··· The data

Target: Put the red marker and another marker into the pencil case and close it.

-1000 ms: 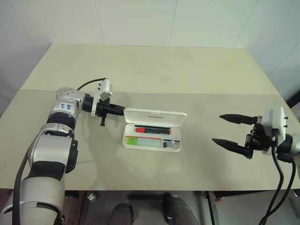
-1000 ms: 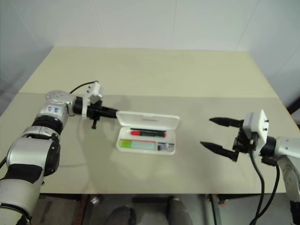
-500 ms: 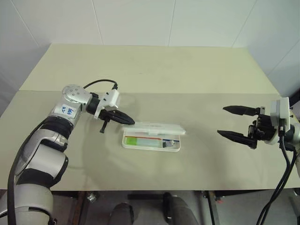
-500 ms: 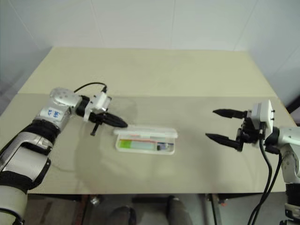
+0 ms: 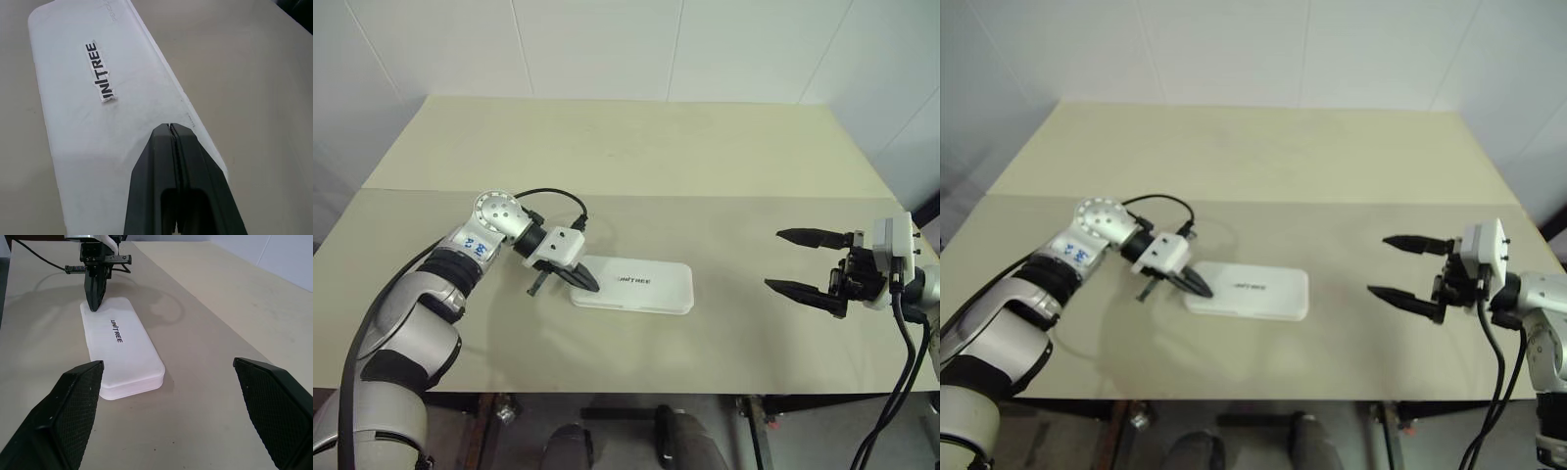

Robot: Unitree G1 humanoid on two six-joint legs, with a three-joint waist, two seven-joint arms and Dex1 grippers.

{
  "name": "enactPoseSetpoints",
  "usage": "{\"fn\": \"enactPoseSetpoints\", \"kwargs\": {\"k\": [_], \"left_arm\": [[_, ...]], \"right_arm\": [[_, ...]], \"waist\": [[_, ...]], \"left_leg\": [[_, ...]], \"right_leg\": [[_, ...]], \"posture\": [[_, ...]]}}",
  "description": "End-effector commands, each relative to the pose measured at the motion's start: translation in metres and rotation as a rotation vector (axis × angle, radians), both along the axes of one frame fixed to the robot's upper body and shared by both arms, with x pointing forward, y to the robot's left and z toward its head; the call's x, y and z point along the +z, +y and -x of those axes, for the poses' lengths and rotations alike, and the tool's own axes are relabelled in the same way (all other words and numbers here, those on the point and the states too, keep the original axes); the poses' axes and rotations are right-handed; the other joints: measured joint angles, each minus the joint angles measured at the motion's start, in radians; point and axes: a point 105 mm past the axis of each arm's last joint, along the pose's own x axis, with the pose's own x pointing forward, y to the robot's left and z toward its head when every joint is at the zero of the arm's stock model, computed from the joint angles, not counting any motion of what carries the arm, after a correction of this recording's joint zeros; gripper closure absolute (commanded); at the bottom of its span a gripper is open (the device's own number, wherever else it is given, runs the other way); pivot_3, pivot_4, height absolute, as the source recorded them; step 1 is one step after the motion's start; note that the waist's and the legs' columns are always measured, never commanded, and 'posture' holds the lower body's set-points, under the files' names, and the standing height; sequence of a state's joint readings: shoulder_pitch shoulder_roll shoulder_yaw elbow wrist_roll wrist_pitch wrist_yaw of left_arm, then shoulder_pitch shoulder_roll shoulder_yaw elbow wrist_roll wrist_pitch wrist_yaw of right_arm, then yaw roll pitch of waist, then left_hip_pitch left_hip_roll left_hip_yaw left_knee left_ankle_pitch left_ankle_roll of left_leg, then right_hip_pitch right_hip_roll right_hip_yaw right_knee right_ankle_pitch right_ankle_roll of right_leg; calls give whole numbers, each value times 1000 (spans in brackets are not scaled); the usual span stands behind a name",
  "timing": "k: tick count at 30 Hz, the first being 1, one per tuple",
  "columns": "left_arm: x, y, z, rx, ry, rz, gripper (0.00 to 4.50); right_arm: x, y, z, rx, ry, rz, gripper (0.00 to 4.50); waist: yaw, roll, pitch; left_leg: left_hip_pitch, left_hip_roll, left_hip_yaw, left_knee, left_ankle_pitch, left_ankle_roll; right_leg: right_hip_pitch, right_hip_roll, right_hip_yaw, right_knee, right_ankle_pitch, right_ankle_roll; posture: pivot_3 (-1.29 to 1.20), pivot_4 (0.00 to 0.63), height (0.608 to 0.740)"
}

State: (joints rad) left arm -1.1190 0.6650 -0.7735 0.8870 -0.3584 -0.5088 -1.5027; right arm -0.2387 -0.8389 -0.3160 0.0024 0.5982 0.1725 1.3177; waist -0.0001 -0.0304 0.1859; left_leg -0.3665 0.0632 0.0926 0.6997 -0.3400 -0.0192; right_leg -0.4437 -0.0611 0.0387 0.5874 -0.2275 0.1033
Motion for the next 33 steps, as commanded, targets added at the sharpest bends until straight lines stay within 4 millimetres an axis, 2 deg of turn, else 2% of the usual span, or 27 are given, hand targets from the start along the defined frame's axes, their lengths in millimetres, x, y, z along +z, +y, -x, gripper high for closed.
{"fn": "enactPoseSetpoints", "kwargs": {"k": [1, 4, 7, 15, 17, 18, 24, 30, 33], "left_arm": [[-29, 16, 10, -66, 95, -207, 4482], [-28, 11, 9, -63, 98, -186, 4482], [-13, -1, 6, -23, 121, -17, 4482], [27, -13, -8, 137, 159, 408, 4482], [34, -14, -10, 162, 140, 496, 4482], [37, -13, -10, 165, 142, 532, 4482], [54, -10, -13, 273, 130, 744, 4482], [54, 5, 4, 296, 98, 829, 4482], [56, 14, -1, 375, 150, 880, 3853]], "right_arm": [[9, 0, 2, -2, -55, 3, 0], [11, 1, 1, -2, -57, 4, 0], [12, -2, 1, -4, -55, 14, 0], [14, -6, -4, -8, -51, 25, 0], [15, -6, -6, -7, -50, 27, 0], [16, -7, -7, -6, -49, 29, 0], [19, -8, -12, -4, -49, 37, 0], [20, -7, -16, -6, -52, 43, 0], [20, -5, -19, -6, -55, 45, 0]], "waist": [[0, 1, -1], [-3, 1, -1], [-6, 1, -1], [-5, 1, 0], [-4, 1, 0], [-5, 1, 0], [-4, 1, 0], [-4, 1, 0], [-4, 1, 0]], "left_leg": [[0, -1, 0, 0, 0, 0], [7, -1, 1, 0, 1, 1], [15, 0, 1, -1, 1, 1], [8, -1, 1, -1, 0, 1], [6, -1, 1, -2, 0, 1], [6, 0, 1, -2, 0, 1], [1, 0, 0, -4, 0, 1], [-1, 0, 0, -4, -1, 1], [-1, 0, 0, -3, 0, 1]], "right_leg": [[1, 0, 1, 0, 0, 0], [6, 0, 2, -1, 0, -1], [16, 0, 2, -3, -1, -2], [6, 1, 2, 2, 0, -1], [3, 1, 2, 3, 5, 7], [2, 1, 2, 3, 8, 13], [-1, 1, 1, 2, 9, 15], [-1, 1, 1, 0, 10, 16], [-1, 1, 1, 1, 10, 16]], "posture": [[0, 150, 740], [0, 150, 740], [0, 150, 740], [0, 150, 740], [0, 150, 740], [0, 150, 740], [0, 150, 740], [0, 150, 740], [0, 150, 740]]}}
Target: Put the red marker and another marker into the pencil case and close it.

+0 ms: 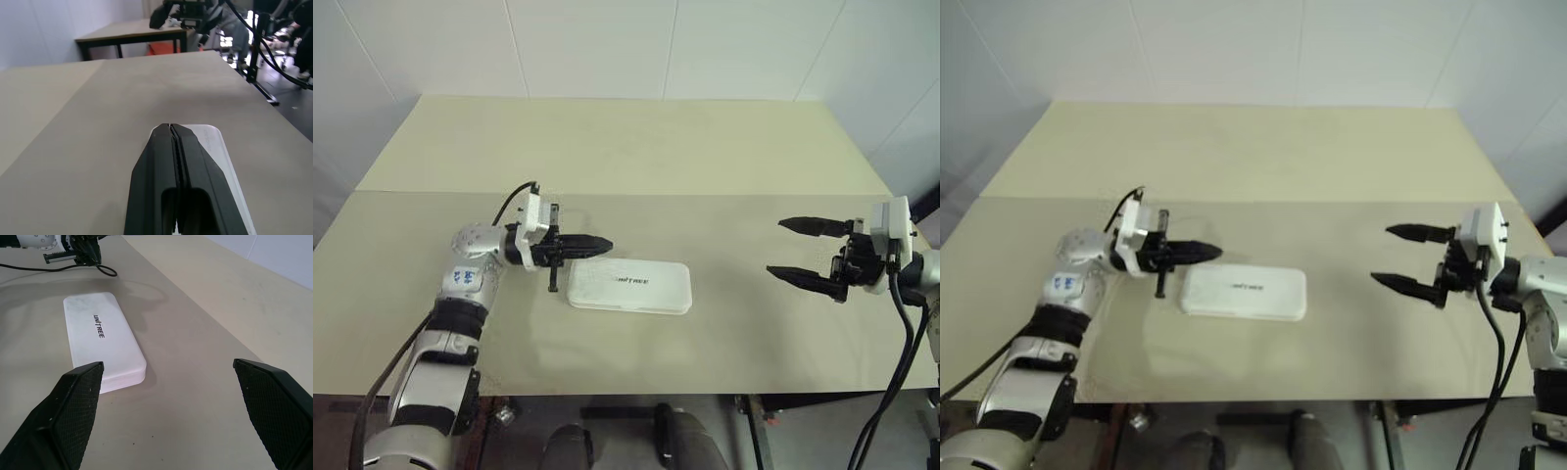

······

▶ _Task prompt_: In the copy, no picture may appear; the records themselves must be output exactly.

▶ _Response_:
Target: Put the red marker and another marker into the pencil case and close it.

-1000 ms: 
-1000 ms: 
-500 ms: 
-500 ms: 
+0 ms: 

Robot: Unitree G1 humanoid on two six-joint legs, with a three-joint waist, two seven-joint arms and Dex1 grippers.

{
  "name": "enactPoseSetpoints",
  "usage": "{\"fn\": \"enactPoseSetpoints\", \"kwargs\": {\"k\": [_], \"left_arm\": [[_, ...]], \"right_arm\": [[_, ...]], \"waist\": [[_, ...]], \"left_leg\": [[_, ...]], \"right_leg\": [[_, ...]], \"posture\": [[_, ...]]}}",
  "description": "End-effector commands, each relative to the pose measured at the motion's start: translation in metres and rotation as a rotation vector (axis × angle, radians), both along the axes of one frame fixed to the robot's upper body and shared by both arms, with x pointing forward, y to the robot's left and z toward its head; the call's x, y and z point along the +z, +y and -x of those axes, for the poses' lengths and rotations alike, and the tool's own axes are relabelled in the same way (all other words and numbers here, those on the point and the states too, keep the original axes); the poses' axes and rotations are right-handed; the other joints: measured joint angles, each minus the joint angles measured at the motion's start, in radians; point and axes: a point 105 mm past the axis of each arm's last joint, along the pose's own x axis, with the pose's own x pointing forward, y to the robot's left and z toward its head when every joint is at the zero of the arm's stock model, computed from the joint angles, not counting any motion of what carries the arm, after a correction of this recording's joint zeros; gripper closure absolute (commanded); at the bottom of its span a gripper is open (the device's own number, wherever else it is given, runs the other way); pivot_3, pivot_4, height absolute, as the source recorded them; step 1 is one step after the motion's start; note that the waist's and the legs' columns are always measured, never commanded, and 'posture' holds the lower body's set-points, under the files' names, and the standing height; sequence of a state's joint readings: shoulder_pitch shoulder_roll shoulder_yaw elbow wrist_roll wrist_pitch wrist_yaw of left_arm, then shoulder_pitch shoulder_roll shoulder_yaw elbow wrist_roll wrist_pitch wrist_yaw of right_arm, then yaw roll pitch of waist, then left_hip_pitch left_hip_roll left_hip_yaw left_knee left_ankle_pitch left_ankle_roll of left_leg, then right_hip_pitch right_hip_roll right_hip_yaw right_knee right_ankle_pitch right_ankle_roll of right_leg; calls give whole numbers, each value times 1000 (spans in brackets are not scaled); the usual span stands behind a name",
  "timing": "k: tick count at 30 Hz, the first being 1, one per tuple",
  "columns": "left_arm: x, y, z, rx, ry, rz, gripper (0.00 to 4.50); right_arm: x, y, z, rx, ry, rz, gripper (0.00 to 4.50); waist: yaw, roll, pitch; left_leg: left_hip_pitch, left_hip_roll, left_hip_yaw, left_knee, left_ankle_pitch, left_ankle_roll; right_leg: right_hip_pitch, right_hip_roll, right_hip_yaw, right_knee, right_ankle_pitch, right_ankle_roll; posture: pivot_3 (-1.29 to 1.20), pivot_4 (0.00 to 0.63), height (0.608 to 0.740)"
}

State: (joints rad) left arm -1.1190 0.6650 -0.7735 0.8870 -0.3584 -0.5088 -1.5027; right arm -0.2387 -0.8389 -0.3160 0.0024 0.5982 0.1725 1.3177; waist -0.0001 -0.0304 0.1859; left_leg -0.3665 0.0632 0.0926 0.6997 -0.3400 -0.0192; right_leg -0.4437 -0.0611 0.0387 0.5874 -0.2275 0.1033
Motion for the next 33 steps, as commanded, targets added at the sharpest bends until straight lines stay within 4 millimetres an axis, 2 deg of turn, else 2% of the usual span, or 27 are given, hand targets from the start along the defined frame's axes, their lengths in millimetres, x, y, z along +z, +y, -x, gripper high for closed.
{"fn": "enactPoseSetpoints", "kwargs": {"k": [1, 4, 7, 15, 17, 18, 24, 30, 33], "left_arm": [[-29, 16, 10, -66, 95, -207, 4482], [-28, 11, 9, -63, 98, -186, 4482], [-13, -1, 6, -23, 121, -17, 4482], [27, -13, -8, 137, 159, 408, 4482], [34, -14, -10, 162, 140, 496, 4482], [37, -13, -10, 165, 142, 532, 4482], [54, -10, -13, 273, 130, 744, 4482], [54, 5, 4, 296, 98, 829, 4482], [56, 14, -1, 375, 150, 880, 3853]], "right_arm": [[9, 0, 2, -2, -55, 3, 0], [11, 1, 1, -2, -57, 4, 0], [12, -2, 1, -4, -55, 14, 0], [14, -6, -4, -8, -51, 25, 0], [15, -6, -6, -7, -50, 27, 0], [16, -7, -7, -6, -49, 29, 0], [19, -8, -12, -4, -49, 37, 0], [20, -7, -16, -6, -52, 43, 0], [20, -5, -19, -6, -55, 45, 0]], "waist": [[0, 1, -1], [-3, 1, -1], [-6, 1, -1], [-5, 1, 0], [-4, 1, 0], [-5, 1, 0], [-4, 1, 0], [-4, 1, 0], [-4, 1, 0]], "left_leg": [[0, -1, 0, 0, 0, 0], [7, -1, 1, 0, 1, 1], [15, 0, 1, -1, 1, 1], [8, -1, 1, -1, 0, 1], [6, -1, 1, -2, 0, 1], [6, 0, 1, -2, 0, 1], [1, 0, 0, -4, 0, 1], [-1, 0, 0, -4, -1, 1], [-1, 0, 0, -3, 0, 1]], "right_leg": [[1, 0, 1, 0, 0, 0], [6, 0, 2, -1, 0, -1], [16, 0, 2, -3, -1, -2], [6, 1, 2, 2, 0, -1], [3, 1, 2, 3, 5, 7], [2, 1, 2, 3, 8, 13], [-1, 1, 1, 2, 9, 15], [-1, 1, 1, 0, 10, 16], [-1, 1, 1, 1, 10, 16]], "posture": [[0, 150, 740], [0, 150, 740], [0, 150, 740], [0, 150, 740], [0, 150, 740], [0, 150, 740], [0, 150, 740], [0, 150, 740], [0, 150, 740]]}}
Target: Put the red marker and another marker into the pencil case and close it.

+0 ms: 

Nothing else is required to finish the exercise.